**Your instructions**
In the listing below, find each line with the string "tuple" and return it.

**Study material**
┌──

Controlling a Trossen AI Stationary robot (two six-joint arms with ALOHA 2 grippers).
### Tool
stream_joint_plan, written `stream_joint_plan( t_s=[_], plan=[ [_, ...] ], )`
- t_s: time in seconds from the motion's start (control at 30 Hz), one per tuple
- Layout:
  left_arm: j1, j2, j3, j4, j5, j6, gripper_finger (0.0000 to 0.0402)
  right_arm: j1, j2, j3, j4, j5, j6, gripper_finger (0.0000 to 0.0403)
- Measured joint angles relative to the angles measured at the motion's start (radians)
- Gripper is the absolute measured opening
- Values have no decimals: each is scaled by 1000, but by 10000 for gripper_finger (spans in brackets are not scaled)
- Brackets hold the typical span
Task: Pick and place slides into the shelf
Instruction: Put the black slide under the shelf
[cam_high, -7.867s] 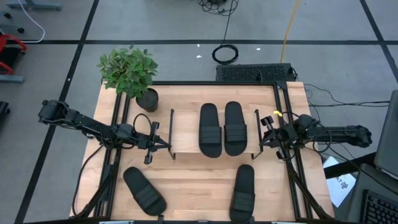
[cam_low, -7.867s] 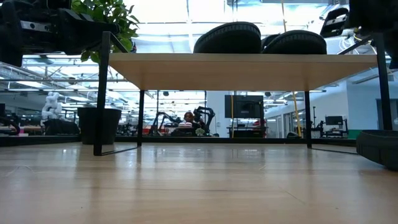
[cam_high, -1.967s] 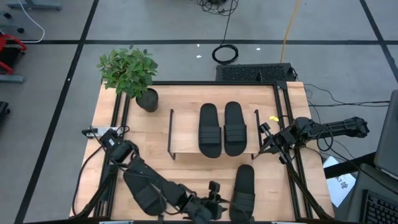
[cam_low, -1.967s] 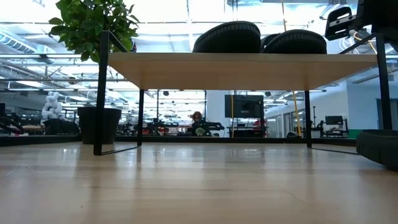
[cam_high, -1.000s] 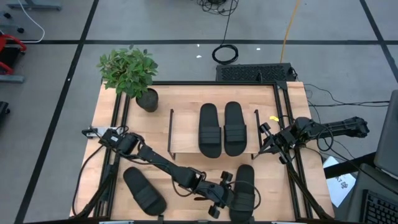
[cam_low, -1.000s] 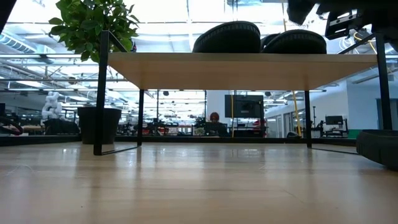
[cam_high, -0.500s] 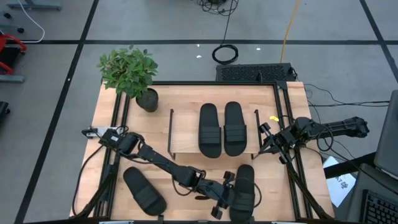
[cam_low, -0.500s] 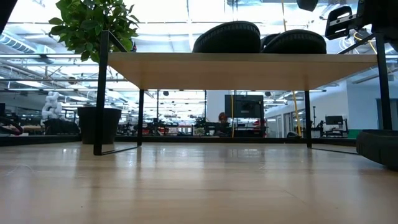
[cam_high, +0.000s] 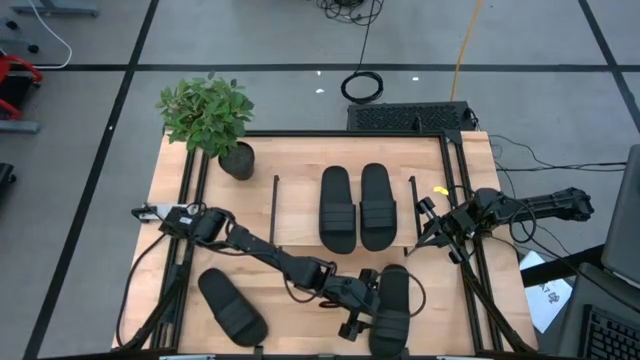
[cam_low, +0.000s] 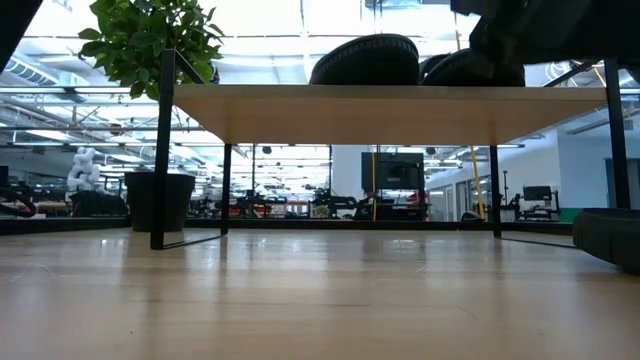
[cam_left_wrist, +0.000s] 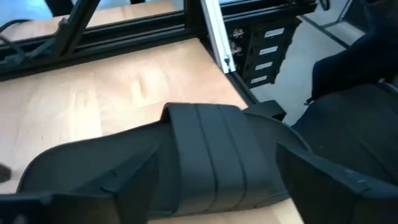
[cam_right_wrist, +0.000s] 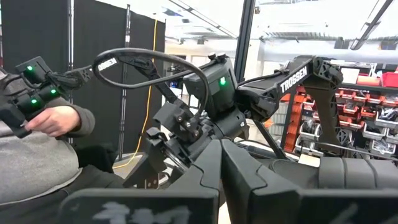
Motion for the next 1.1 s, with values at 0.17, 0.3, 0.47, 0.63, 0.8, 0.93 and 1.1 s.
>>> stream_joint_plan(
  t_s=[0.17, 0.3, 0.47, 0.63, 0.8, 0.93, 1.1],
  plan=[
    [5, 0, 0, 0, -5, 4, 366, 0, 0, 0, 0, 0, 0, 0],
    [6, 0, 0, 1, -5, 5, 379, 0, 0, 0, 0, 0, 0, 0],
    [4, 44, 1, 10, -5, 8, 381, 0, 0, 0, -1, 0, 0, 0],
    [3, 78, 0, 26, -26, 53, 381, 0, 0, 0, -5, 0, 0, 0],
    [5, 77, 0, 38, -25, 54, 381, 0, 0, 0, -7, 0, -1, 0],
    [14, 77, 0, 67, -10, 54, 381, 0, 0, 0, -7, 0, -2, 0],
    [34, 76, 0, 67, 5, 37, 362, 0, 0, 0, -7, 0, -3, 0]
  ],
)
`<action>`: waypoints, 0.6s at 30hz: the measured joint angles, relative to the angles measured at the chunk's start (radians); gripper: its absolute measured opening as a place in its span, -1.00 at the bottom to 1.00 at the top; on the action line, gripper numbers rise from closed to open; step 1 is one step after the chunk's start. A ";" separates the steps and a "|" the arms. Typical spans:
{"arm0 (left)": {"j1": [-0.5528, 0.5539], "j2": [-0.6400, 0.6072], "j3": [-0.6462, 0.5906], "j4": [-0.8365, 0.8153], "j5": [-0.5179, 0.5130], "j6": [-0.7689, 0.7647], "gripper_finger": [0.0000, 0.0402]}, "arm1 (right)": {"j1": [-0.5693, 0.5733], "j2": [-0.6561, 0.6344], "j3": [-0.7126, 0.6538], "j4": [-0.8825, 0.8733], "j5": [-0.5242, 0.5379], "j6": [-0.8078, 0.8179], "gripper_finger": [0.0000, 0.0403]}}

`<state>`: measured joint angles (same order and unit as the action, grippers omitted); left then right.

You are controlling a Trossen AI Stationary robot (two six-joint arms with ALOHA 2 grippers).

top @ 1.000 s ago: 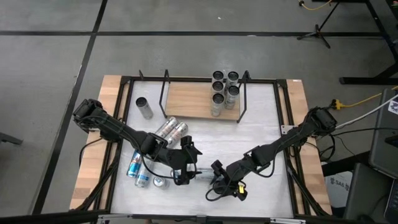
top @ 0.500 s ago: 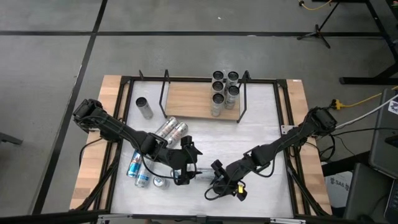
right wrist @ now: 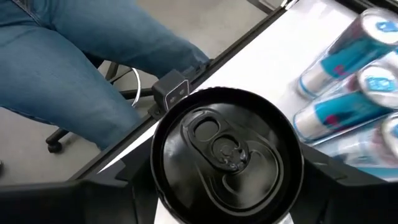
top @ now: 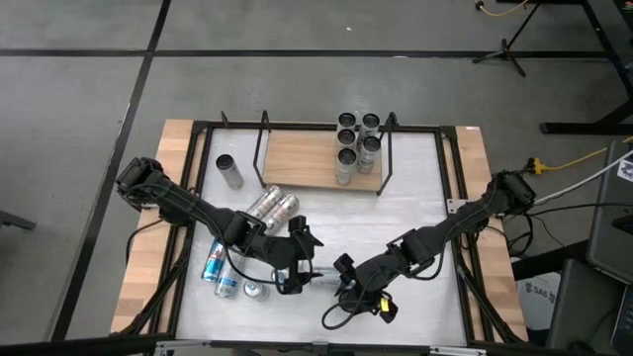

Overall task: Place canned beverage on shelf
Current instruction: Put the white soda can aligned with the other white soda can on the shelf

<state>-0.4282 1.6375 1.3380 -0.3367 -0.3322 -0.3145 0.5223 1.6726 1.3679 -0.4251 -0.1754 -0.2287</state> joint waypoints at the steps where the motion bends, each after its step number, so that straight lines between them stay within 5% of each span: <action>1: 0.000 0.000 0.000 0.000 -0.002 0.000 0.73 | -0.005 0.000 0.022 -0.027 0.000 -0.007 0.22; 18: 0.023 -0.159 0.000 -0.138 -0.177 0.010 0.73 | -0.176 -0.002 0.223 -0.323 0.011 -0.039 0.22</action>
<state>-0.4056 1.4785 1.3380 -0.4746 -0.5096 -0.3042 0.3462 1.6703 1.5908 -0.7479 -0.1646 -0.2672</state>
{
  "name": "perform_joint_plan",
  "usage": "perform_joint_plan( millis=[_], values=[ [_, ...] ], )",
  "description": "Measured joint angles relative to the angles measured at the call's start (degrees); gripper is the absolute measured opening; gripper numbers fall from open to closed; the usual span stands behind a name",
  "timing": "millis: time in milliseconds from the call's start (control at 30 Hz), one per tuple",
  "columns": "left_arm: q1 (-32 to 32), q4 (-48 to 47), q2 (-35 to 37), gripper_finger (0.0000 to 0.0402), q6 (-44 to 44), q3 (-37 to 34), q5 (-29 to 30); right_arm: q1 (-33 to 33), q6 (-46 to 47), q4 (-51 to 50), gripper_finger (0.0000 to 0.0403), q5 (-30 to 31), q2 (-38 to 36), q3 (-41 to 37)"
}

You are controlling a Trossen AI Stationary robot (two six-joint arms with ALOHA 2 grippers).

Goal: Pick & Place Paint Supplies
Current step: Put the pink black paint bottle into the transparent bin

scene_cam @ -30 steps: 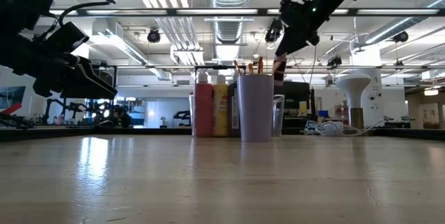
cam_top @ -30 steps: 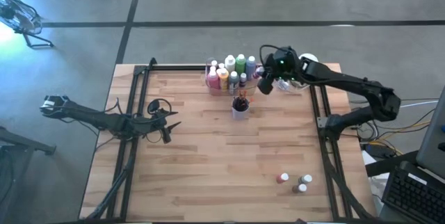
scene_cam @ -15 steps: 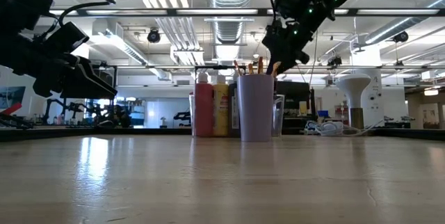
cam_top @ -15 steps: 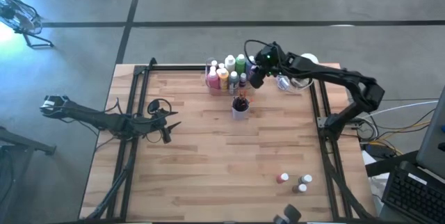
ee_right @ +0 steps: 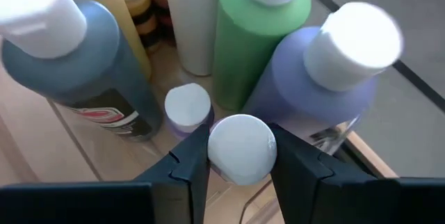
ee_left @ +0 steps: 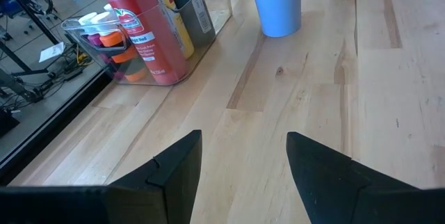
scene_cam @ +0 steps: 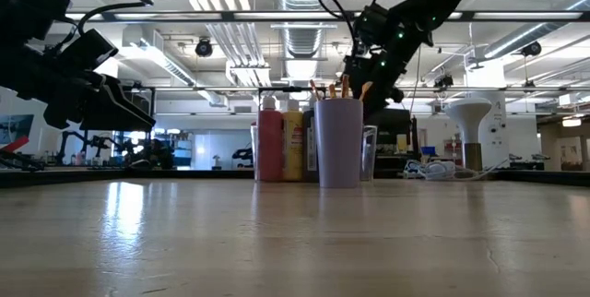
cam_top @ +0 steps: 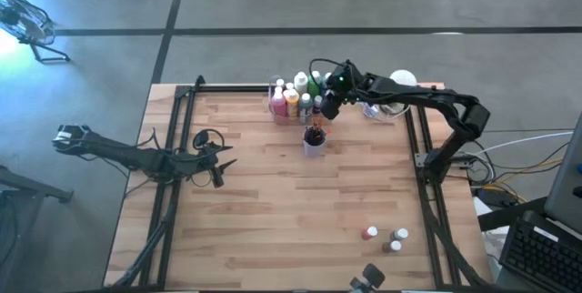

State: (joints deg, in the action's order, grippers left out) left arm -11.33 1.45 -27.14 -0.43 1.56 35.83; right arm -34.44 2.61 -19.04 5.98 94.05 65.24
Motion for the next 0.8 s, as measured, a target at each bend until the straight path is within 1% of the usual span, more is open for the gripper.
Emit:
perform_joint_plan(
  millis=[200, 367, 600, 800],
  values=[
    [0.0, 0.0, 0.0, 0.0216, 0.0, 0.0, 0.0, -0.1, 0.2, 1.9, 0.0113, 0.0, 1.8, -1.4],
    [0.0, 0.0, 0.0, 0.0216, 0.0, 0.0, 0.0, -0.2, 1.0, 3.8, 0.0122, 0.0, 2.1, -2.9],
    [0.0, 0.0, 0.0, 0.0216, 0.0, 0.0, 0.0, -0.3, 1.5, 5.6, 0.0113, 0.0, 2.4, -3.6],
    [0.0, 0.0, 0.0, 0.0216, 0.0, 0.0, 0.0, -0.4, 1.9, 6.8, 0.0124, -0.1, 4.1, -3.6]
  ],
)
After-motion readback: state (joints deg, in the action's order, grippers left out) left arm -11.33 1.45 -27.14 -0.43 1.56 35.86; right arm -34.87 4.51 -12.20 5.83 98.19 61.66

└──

**Solution to this exercise**
- t_s: time in seconds from the motion's start (control at 30 Hz), one per tuple
  "timing": "millis: time in milliseconds from the call's start (control at 30 Hz), one per tuple",

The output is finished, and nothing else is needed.